Compared to the case for bacteria from terrestrial environments, to date relatively little information is available on AHL-based QS systems in marine bacteria. Most notably, however the first organism for which AHL-dependent cell-to-cell signaling was demonstrated was the marine bacterium Vibrio fischeri. Moreover, recent work has shown that AHLs are of major importance for the transcriptional control in many marine Vibrio and Photobacterium species (4), and different Roseobacter strains isolated from marine snow were capable of AHL production (9). In the free-living marine bacterium Rhodobacter sphaeroides, a QS system was identified that relies on an AHL molecule with a C₁₄ side chain and a double bond at C-7 [7-cis-N-(tetradecenoyl)HSL], the synthesis of which is directed by the AHL synthase CerI (21). Inactivation of the cerI gene resulted in increased exopolysaccharide production and the formation of large aggregates of cells in liquid culture.
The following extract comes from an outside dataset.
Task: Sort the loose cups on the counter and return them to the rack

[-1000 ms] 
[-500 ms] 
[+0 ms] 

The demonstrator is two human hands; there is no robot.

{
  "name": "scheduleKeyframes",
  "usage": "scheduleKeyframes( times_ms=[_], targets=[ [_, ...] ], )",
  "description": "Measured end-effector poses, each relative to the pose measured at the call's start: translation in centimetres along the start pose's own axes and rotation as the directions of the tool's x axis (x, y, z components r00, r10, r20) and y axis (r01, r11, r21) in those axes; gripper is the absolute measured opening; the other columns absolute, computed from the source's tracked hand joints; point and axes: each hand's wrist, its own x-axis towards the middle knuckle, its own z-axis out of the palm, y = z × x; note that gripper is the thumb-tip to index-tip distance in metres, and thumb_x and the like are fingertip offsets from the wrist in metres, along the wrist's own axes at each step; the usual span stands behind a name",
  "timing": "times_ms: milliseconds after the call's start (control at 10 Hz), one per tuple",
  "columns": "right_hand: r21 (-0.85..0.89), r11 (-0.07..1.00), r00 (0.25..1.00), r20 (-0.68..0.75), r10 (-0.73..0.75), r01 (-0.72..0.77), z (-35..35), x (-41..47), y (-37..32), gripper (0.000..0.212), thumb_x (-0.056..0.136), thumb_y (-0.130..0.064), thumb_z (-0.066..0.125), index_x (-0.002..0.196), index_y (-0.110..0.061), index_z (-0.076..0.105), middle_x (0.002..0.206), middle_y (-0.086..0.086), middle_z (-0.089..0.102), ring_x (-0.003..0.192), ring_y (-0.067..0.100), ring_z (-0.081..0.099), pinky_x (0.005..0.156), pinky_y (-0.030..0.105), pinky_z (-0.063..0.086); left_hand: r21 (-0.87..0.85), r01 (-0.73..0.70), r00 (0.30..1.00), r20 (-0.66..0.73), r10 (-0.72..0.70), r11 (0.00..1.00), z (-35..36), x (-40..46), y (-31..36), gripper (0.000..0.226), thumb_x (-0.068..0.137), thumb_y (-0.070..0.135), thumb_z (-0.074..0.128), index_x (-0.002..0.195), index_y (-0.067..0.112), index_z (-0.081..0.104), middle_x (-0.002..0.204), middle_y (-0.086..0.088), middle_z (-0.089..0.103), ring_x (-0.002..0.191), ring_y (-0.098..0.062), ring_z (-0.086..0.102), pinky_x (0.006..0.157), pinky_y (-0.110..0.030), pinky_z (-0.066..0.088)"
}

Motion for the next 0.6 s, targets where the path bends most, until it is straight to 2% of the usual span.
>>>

Mesorhizobium species are present in marine habitats and were found during investigation of the bacterial population in sponge samples. They have been isolated from two Demospongiae (28) and were detected by DGGE analysis in the sponge Cymbastela concentrica (34). The biological nature of the sponge-bacterium association, however, is not known; bacteria may be either symbiotic, specific and permanently associated but not symbiotic, or merely commensally present.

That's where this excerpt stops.